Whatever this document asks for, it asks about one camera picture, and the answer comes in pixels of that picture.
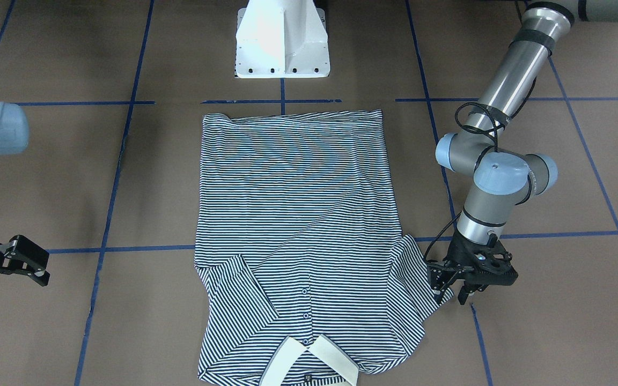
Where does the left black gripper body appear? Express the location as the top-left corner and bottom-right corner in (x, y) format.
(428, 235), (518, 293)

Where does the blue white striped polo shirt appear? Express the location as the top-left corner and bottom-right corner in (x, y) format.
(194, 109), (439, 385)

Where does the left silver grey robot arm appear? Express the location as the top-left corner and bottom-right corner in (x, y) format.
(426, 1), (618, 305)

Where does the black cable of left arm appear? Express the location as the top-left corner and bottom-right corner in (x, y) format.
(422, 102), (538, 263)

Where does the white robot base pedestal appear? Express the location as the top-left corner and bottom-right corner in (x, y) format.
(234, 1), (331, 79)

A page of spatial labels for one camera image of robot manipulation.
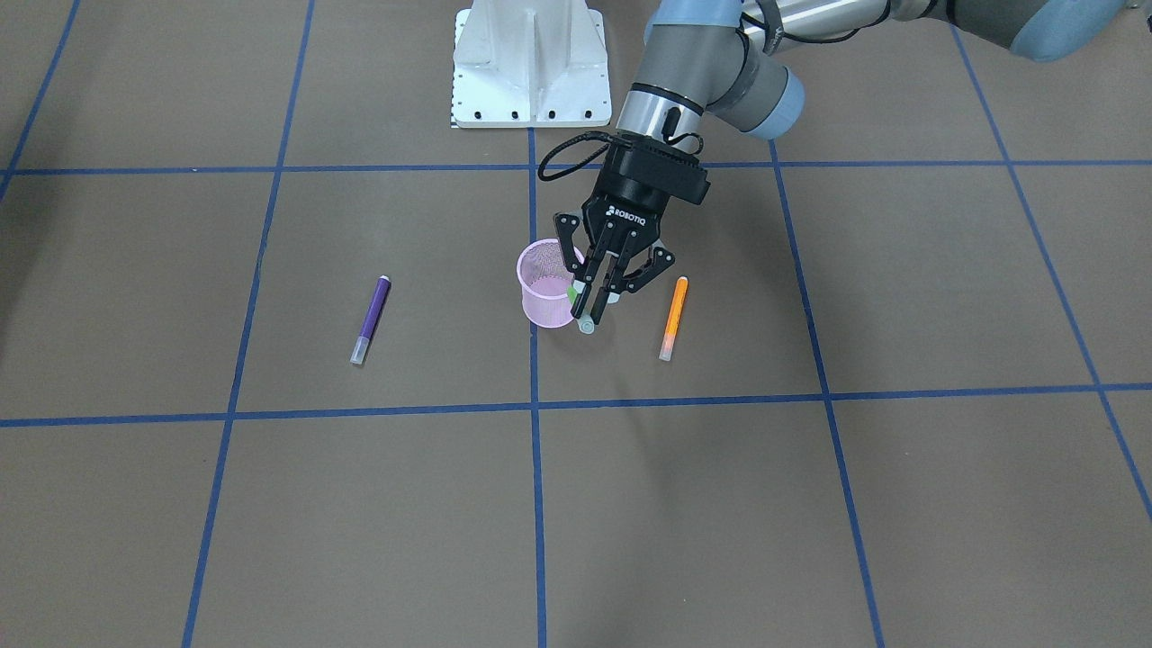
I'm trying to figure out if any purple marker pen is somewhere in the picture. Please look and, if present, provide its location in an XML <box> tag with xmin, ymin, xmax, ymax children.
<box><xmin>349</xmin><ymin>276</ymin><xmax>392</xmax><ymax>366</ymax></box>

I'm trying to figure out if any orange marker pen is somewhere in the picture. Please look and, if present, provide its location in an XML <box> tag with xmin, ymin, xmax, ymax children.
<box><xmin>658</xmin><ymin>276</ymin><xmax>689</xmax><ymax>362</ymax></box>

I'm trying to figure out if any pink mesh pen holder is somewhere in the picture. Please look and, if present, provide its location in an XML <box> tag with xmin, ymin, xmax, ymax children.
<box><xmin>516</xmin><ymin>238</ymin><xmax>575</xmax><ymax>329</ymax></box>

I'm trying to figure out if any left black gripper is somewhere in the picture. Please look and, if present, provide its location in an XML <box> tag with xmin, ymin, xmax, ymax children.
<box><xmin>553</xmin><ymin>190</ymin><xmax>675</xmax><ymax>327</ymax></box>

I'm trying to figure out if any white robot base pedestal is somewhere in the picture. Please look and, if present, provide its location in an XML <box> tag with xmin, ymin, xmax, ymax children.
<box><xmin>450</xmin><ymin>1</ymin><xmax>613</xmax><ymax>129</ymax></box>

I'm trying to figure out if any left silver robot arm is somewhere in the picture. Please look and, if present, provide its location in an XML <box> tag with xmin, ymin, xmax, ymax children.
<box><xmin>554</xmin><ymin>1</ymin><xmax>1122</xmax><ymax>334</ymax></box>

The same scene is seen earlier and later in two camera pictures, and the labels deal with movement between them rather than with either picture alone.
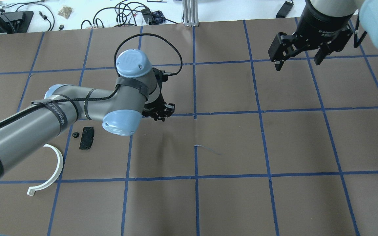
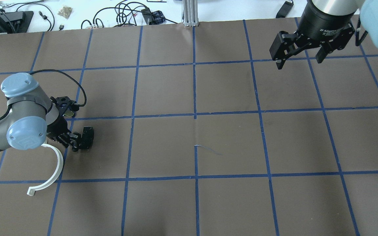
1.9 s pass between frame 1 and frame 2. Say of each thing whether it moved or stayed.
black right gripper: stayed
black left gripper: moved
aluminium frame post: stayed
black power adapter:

•••

◆ **About this task**: Pictures are to be left out, while the records are copied word for word.

◆ **Task solution**:
Whatever this document asks for, it asks about one camera picture, and the answer comes in pixels of that picture.
Where does the left black gripper body appear? Express the location as the top-left corner and bottom-right corner in (x, y) format.
(428, 235), (518, 293)

Where does the blue white striped polo shirt appear? Express the location as the top-left corner and bottom-right corner in (x, y) format.
(194, 109), (439, 385)

Where does the left silver grey robot arm appear? Express the location as the top-left corner and bottom-right corner in (x, y) format.
(426, 1), (618, 305)

Where does the black cable of left arm appear? Express the location as the top-left corner and bottom-right corner in (x, y) format.
(422, 102), (538, 263)

Where does the white robot base pedestal appear? Express the location as the top-left corner and bottom-right corner in (x, y) format.
(234, 1), (331, 79)

A page of spatial labels for one camera image of robot manipulation.
I'm trying to figure out if any purple marker pen is somewhere in the picture. Please look and, if present, provide its location in an XML <box> tag with xmin, ymin, xmax, ymax children.
<box><xmin>349</xmin><ymin>276</ymin><xmax>392</xmax><ymax>366</ymax></box>

I'm trying to figure out if any orange marker pen is somewhere in the picture. Please look and, if present, provide its location in an XML <box> tag with xmin, ymin, xmax, ymax children.
<box><xmin>658</xmin><ymin>276</ymin><xmax>689</xmax><ymax>362</ymax></box>

I'm trying to figure out if any pink mesh pen holder is somewhere in the picture. Please look and, if present, provide its location in an XML <box> tag with xmin, ymin, xmax, ymax children.
<box><xmin>516</xmin><ymin>238</ymin><xmax>575</xmax><ymax>329</ymax></box>

I'm trying to figure out if any left black gripper is somewhere in the picture. Please look and, if present, provide its location in an XML <box> tag with xmin, ymin, xmax, ymax children.
<box><xmin>553</xmin><ymin>190</ymin><xmax>675</xmax><ymax>327</ymax></box>

I'm trying to figure out if any white robot base pedestal is somewhere in the picture. Please look and, if present, provide its location in an XML <box> tag with xmin, ymin, xmax, ymax children.
<box><xmin>450</xmin><ymin>1</ymin><xmax>613</xmax><ymax>129</ymax></box>

I'm trying to figure out if any left silver robot arm is somewhere in the picture. Please look and, if present, provide its location in an XML <box> tag with xmin, ymin, xmax, ymax children.
<box><xmin>554</xmin><ymin>1</ymin><xmax>1122</xmax><ymax>334</ymax></box>

The same scene is seen earlier and later in two camera pictures, and the labels deal with movement between them rather than with either picture alone.
1.9 s pass between frame 1 and frame 2. Say of each thing whether it moved or stayed.
black right gripper: stayed
black left gripper: moved
aluminium frame post: stayed
black power adapter:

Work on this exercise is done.